According to BSP Governor, Benjamin Diokno, the decision was made as he notes that high inflation is “back with a vengeance.” However, he also acknowledged that price growth in the Philippines is “more manageable” as compared to some other countries.
Diokno stated that the average forecast from private-sector observers placed inflation at 3.8%.
“We expect a combination of rising inflationary pressures, continued economic recovery, and rising interest rates around the world to prompt the BSP to tighten its monetary policy over the coming months,” said financial analytics company, Fitch Solutions.
According to Fitch Solutions’ reports, the BSP stated that it “stands ready to respond to the buildup in inflation pressures that can disanchor inflation expectations.”
“We at Fitch Solutions maintain our forecast for the BSP to hike its policy rate by 75 bps to 2.75 percent by end-2022, which puts us above Bloomberg consensus of 2.45 percent,” they added.

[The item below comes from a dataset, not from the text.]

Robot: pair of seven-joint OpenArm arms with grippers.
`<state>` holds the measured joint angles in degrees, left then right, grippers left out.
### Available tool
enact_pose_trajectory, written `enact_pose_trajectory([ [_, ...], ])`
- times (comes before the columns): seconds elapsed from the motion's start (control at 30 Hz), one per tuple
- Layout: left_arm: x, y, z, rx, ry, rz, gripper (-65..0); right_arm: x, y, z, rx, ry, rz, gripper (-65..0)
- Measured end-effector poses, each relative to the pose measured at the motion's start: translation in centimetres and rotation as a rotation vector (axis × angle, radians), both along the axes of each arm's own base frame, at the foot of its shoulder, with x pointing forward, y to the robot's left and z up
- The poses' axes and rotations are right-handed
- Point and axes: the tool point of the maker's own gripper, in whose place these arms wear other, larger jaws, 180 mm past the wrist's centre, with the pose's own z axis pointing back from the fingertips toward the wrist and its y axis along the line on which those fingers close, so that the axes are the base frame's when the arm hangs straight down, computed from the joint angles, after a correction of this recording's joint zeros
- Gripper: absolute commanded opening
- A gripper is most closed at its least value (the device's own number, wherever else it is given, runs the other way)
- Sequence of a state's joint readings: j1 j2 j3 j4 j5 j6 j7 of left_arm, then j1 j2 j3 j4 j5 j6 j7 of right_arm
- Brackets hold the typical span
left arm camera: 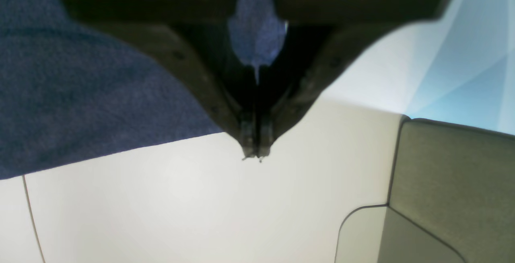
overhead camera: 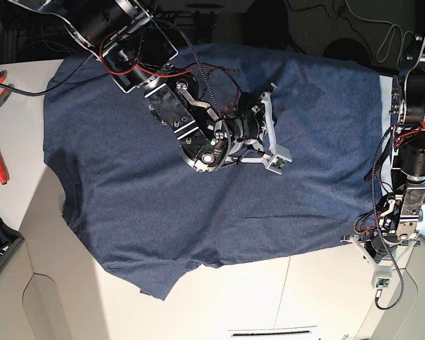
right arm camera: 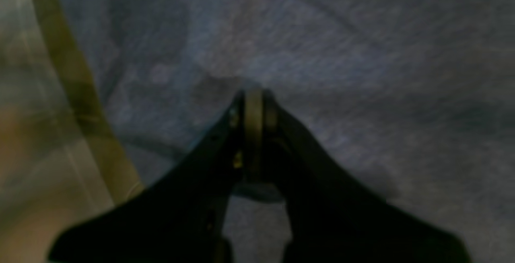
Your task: Layout the t-shirt on the table in an organized manner, then fold the t-shirt properly
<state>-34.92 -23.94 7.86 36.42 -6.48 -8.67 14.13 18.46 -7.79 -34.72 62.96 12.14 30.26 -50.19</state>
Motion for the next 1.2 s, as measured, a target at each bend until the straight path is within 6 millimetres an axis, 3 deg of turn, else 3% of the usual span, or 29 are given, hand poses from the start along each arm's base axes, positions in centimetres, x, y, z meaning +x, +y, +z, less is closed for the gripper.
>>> enact_pose_trajectory([
  [0.27,-0.2,0.0,-0.2,0.0,0.006,0.001,-65.0,6.3,-0.3,3.8,0.101,-0.123,-0.111,-65.0],
  [0.47,-0.8,0.0,-0.9,0.0,0.02,0.001,-65.0,11.4,-3.0,5.6,0.136,-0.224,-0.254,-65.0],
  [0.6,-1.1,0.0,-1.4,0.0,0.029,0.0,-65.0,13.7,-5.4,6.5,0.169,-0.246,-0.354,-65.0],
  [0.73,-1.7,0.0,-2.2,-0.004,0.062,0.0,-65.0,15.2,-10.4,5.6,0.13,-0.254,-0.449,-65.0],
  [0.93,-3.6,-1.1,-3.5,-0.207,0.17,-0.058,-65.0,16.6,-21.3,4.0,0.032,-0.261,-0.661,-65.0],
  [1.07,-4.9,-1.3,-2.5,-0.407,0.219,-0.093,-65.0,15.4,-26.9,2.8,0.02,-0.225,-0.781,-65.0],
  [1.2,-5.8,-5.7,0.8,-0.732,0.215,-0.246,-65.0,13.4,-30.1,2.4,0.066,-0.189,-0.852,-65.0],
])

Following these reports and analyses, the company adjusted its forecast for average Philippine inflation to about 4.5% from the initial 3.7%.

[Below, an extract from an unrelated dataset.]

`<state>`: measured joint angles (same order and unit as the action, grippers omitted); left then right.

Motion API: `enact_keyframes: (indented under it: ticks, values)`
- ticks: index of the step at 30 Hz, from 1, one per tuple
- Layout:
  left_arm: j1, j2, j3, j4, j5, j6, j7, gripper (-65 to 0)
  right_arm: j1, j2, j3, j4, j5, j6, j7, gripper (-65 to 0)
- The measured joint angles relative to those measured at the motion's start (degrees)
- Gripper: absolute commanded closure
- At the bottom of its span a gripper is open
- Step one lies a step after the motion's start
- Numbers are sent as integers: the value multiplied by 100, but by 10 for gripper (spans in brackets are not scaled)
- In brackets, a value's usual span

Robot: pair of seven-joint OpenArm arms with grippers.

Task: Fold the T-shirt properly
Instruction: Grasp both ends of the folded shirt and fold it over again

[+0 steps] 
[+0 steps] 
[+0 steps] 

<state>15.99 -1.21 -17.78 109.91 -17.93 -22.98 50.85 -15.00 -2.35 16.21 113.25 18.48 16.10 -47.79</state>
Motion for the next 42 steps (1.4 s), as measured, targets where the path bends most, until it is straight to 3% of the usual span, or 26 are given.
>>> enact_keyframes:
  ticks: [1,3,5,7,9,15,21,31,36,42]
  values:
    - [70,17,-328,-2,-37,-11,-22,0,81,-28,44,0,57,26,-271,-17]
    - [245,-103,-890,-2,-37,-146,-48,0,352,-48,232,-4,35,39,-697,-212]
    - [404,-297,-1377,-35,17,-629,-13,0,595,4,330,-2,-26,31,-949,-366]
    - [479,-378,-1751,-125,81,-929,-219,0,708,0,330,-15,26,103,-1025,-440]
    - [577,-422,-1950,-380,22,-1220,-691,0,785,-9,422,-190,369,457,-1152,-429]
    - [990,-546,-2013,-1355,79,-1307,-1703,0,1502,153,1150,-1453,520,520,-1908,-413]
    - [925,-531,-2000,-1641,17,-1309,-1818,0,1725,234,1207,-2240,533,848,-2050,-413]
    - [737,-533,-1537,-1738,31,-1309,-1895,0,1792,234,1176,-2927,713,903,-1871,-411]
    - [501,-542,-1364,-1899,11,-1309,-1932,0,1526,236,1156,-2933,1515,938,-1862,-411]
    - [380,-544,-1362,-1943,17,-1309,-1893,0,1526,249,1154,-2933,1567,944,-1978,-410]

Last Sunday, Diokno reiterated that “inflation expectations remained anchored” to the target. “Based on the BSP’s survey of private-sector economists, the respondents expect inflation to settle within the government’s target range in 2022, with risks to inflation outlook tilted to the upside,” the BSP chief said.
“The results showed that the mean inflation forecast for full-year 2022 would rise from 3.5 percent (February survey) to 3.8 percent (March survey),” he added.
With the country’s continued economic recovery, Fitch Solutions claims that this should provide the BSP with more leeway to normalize its monetary policy.
“We note that major central banks in the United States, the United Kingdom, and European Union are turning increasingly hawkish,” the company said.
“Should the BSP stand pat as the rest of the central banks tighten monetary policy, a narrowing of real interest rate differentials could lead to hot money outflows and downside volatility for the peso, particularly given weakening risk sentiment globally.”